Senior analyst jobs probably are not at immediate risk from machine learning because making judgment calls on companies is so specialized. To a large extent, the screening systems used by the asset management industry currently are based on mathematical formulas. Psychometric questionnaires score an investor’s risk tolerance, and then the system chooses the building blocks for their portfolio. Other systems can assess whether a stock looks underrated or the accounting looks fishy, but these are based on algorithms; it is much harder to teach a computer to figure out whether or not a company’s products are going to be successful or to interpret and predict human behavior and emotional responses.

“Marrying machines and behavioral finance is the next frontier,” says Concannon. “There’s a huge question mark over when those two will converge. Considering how important behavioral finance is to this business, that’s a major headwind.”

“Deep into the Numbers”

Analysts are measured by the quality and relevance of their research, so an expert is someone who knows their sector inside and out — the industry, companies, and value drivers. Every sector has a different analytical approach. In the pharmaceutical sector, for example, having an understanding of the technologies and drugs companies produce is imperative. Understanding financial statement analysis and accounting is also critical, because business structures and arrangements are becoming more complex.

“You really need to dive quite deep into the numbers,” says Miemietz. “Ten to 15 years ago, if pharma analysts were good in science and had a very basic understanding of how a P&L and balance sheet were constructed, they could somehow scrape by. Those days are over.”

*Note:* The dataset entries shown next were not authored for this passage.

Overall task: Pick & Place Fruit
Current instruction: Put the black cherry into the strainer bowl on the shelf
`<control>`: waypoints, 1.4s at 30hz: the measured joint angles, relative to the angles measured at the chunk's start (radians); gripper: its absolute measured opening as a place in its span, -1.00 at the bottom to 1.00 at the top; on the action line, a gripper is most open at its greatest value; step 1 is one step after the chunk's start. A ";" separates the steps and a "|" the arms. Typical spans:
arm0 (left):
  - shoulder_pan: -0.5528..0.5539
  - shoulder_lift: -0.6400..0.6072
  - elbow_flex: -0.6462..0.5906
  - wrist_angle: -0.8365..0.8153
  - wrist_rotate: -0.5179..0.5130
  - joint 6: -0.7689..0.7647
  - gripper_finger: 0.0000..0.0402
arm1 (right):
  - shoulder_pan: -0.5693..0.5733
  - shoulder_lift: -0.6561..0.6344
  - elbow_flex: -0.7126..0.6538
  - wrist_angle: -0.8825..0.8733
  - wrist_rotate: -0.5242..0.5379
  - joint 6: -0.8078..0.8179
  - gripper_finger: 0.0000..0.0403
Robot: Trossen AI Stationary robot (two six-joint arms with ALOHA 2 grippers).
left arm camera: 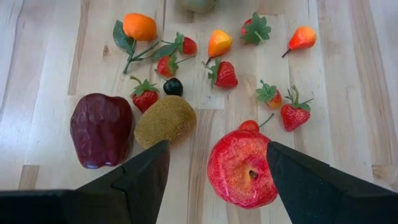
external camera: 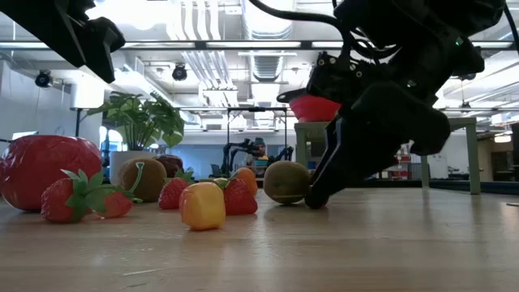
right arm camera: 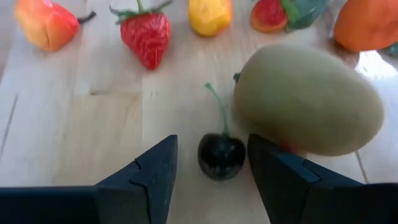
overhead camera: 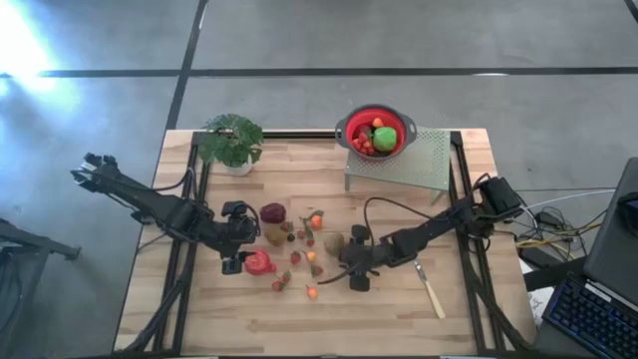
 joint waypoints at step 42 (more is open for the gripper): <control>0.000 0.000 0.000 0.000 0.000 0.000 0.36 | 0.001 0.021 0.064 -0.077 -0.107 -0.001 -0.48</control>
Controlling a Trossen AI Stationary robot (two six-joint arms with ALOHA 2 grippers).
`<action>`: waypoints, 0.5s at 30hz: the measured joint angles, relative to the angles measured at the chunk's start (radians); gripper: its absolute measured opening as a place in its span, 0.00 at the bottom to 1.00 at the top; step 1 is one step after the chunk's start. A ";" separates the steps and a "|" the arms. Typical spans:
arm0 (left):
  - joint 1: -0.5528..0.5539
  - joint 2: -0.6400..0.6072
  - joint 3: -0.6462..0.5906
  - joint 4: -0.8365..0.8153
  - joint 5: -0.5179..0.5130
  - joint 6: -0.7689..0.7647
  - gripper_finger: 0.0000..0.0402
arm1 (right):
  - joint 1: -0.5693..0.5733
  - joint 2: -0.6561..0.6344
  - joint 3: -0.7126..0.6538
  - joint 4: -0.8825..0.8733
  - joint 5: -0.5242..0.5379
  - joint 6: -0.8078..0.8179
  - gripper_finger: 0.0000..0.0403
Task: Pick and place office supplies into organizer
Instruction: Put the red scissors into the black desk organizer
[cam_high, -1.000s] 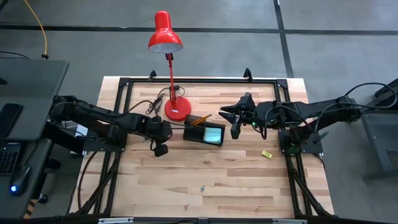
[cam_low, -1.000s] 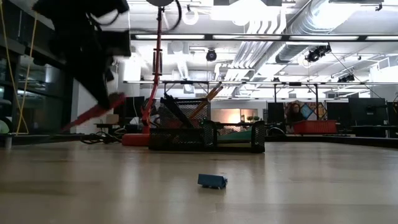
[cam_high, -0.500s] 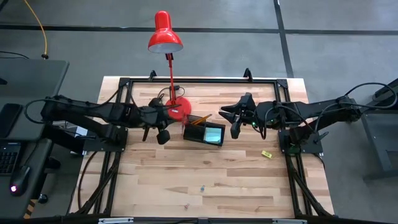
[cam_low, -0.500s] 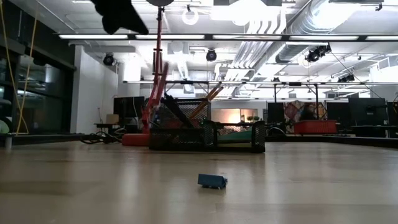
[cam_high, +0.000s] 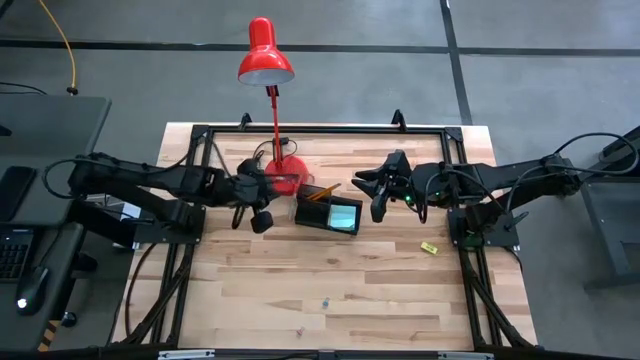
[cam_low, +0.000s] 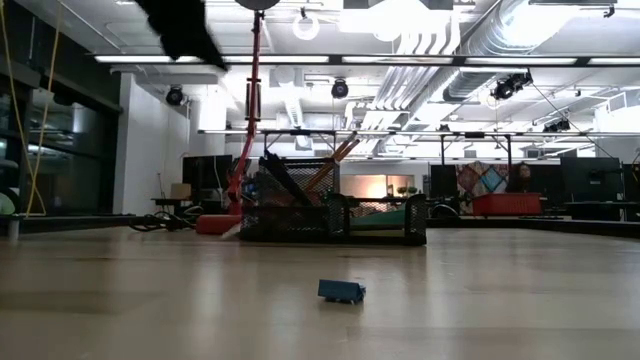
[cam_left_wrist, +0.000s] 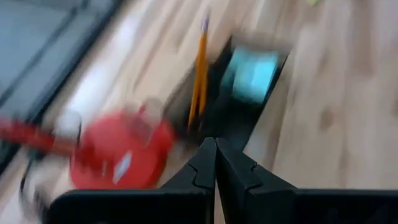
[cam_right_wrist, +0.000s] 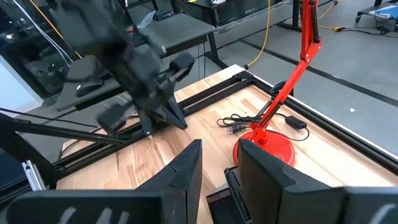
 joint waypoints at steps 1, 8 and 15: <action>0.001 0.014 -0.002 -0.043 -0.006 -0.035 0.00 | 0.000 0.000 0.000 0.000 0.000 0.000 0.23; 0.001 0.086 -0.102 -0.030 0.007 -0.193 0.06 | 0.000 0.002 0.000 -0.001 -0.002 0.005 0.23; 0.014 0.101 -0.295 0.229 0.120 -0.258 0.27 | 0.000 0.002 0.000 -0.001 -0.009 0.016 0.23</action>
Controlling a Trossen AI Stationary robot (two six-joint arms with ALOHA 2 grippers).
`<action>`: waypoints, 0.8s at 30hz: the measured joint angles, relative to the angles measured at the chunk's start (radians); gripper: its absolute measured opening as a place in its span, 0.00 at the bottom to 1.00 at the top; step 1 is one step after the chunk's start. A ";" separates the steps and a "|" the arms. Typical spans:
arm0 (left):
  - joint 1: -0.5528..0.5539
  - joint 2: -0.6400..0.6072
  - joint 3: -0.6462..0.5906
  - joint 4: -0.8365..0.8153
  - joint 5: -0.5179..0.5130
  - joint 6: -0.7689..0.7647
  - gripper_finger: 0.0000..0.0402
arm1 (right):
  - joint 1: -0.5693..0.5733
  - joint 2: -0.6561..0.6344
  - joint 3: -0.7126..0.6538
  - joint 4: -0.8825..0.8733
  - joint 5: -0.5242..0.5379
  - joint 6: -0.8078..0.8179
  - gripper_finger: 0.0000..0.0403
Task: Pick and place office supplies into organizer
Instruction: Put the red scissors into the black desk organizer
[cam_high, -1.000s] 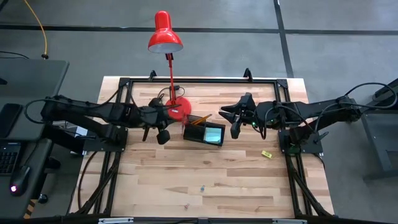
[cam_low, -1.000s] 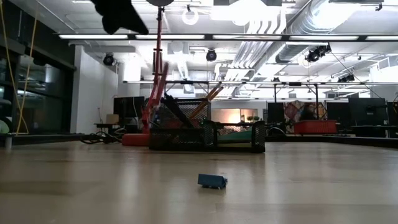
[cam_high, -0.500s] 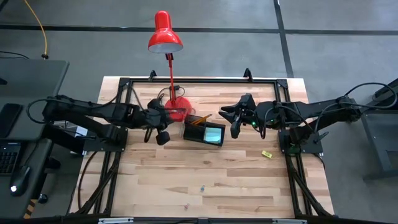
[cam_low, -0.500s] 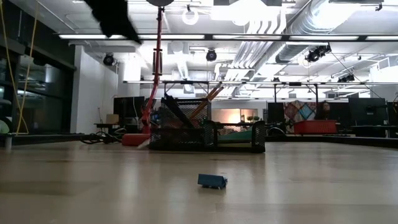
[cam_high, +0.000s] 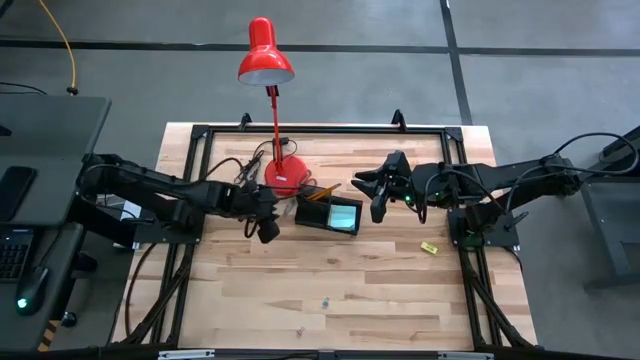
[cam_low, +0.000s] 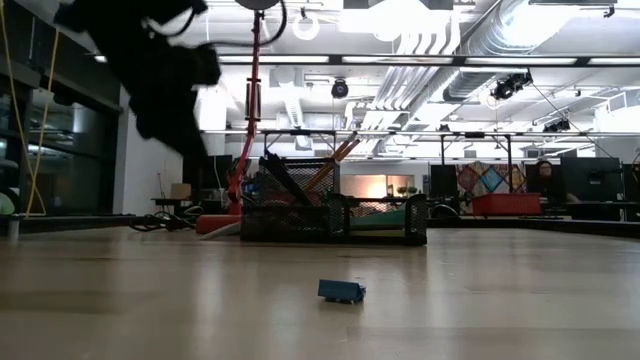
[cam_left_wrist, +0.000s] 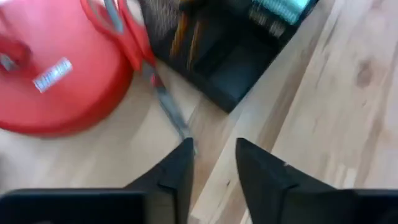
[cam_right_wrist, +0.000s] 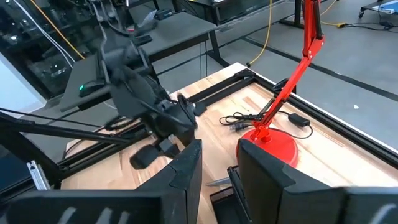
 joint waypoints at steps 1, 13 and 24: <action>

Experts are adept at interfacing with clients and understanding what investors are trying to achieve in the context of their specific portfolios. They recognize that the buy side will likely use research more selectively in the future, so they will seek to provide more comprehensive answers to meet their clients’ individual needs.

In Younus’s opinion, the top analysts have certain traits. They are curious about the industry sector that they cover, can understand and interpret how changes in the macroeconomic and political environment will affect their sector, and can communicate ideas clearly and succinctly. They are good at modeling and methodical in their approach, often using Monte Carlo simulation, to project how valuations might evolve over time. Importantly, they are wary of taking information at face value.

“Companies hire PR firms to make sure that bad news also looks like good news,” Younus says. “You need to be skeptical about what they are trying to say, and you need to be able to extract the underlying messages.”

In addition, the top analysts work well under pressure. News is often released at 7:00 am — just an hour before the markets open. There is only a small window to understand and derive meaning from announcements, update models, and write a one-page summary explaining the impact.

“It’s not a field where you give 50% and get away with it,” says Younus. “You need to give 100%.”

This article originally ran in the November/December 2016 issue of CFA Institute Magazine.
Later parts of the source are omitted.